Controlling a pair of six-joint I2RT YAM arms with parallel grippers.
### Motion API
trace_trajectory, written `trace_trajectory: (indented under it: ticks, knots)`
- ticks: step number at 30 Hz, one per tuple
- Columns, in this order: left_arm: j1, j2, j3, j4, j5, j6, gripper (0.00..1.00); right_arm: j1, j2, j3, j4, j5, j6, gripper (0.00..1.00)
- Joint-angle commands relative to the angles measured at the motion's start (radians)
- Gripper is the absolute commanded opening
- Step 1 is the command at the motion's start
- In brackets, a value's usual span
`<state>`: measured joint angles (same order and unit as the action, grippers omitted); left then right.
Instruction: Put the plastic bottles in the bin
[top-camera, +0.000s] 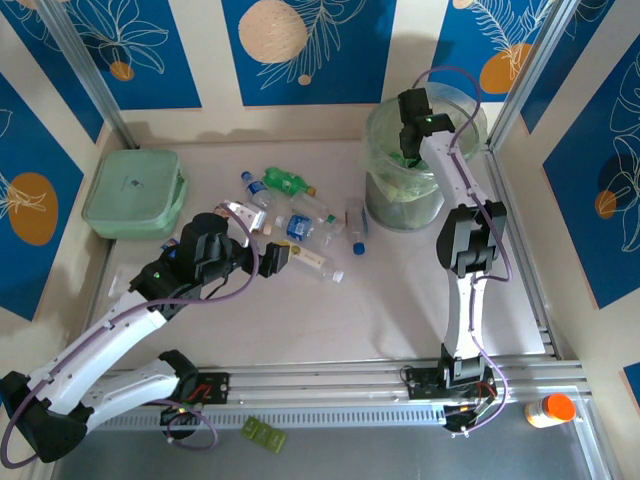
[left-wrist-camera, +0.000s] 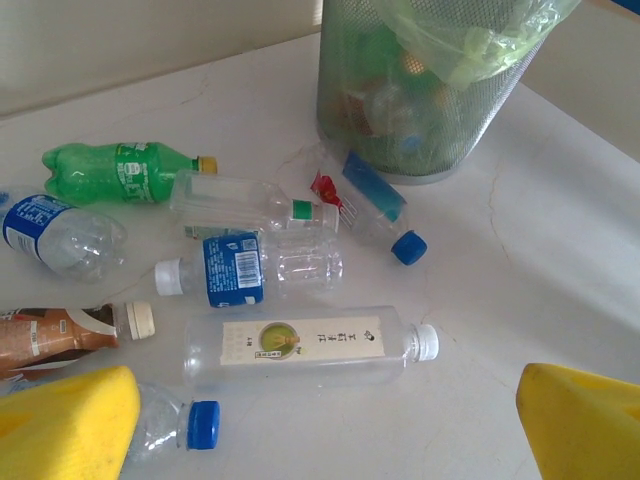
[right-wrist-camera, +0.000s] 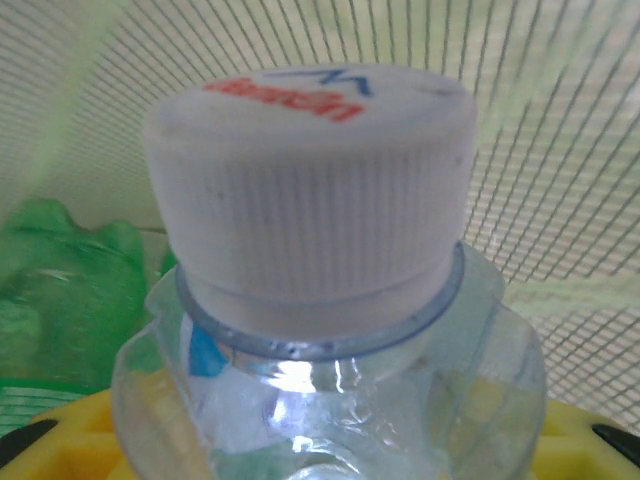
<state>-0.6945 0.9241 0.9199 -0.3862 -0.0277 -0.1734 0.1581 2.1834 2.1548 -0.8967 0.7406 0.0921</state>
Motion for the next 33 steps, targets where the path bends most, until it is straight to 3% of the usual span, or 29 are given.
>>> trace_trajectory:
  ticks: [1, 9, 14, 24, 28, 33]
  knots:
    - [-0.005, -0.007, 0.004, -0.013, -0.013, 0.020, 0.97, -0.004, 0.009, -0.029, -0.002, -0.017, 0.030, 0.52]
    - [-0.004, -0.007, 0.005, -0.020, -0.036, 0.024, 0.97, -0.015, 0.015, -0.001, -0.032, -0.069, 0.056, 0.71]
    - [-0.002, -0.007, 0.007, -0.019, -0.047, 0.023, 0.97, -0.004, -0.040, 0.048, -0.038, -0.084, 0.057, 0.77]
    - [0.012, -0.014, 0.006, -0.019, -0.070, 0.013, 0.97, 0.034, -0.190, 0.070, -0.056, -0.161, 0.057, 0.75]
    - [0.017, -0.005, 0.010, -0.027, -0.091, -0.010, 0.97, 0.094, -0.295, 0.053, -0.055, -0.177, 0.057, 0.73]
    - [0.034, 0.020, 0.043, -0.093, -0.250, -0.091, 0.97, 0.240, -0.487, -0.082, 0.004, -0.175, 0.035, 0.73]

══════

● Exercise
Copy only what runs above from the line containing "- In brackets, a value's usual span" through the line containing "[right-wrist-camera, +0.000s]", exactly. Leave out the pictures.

● Exercise output
- In brackets, a value's usual span
`<state>`: measured joint angles (same order and unit as the action, grippers omitted); left then right.
Instruction: Put the plastic bottles in the bin
[top-camera, +0.000s] 
[left-wrist-camera, +0.000s] 
[right-wrist-camera, +0.000s] 

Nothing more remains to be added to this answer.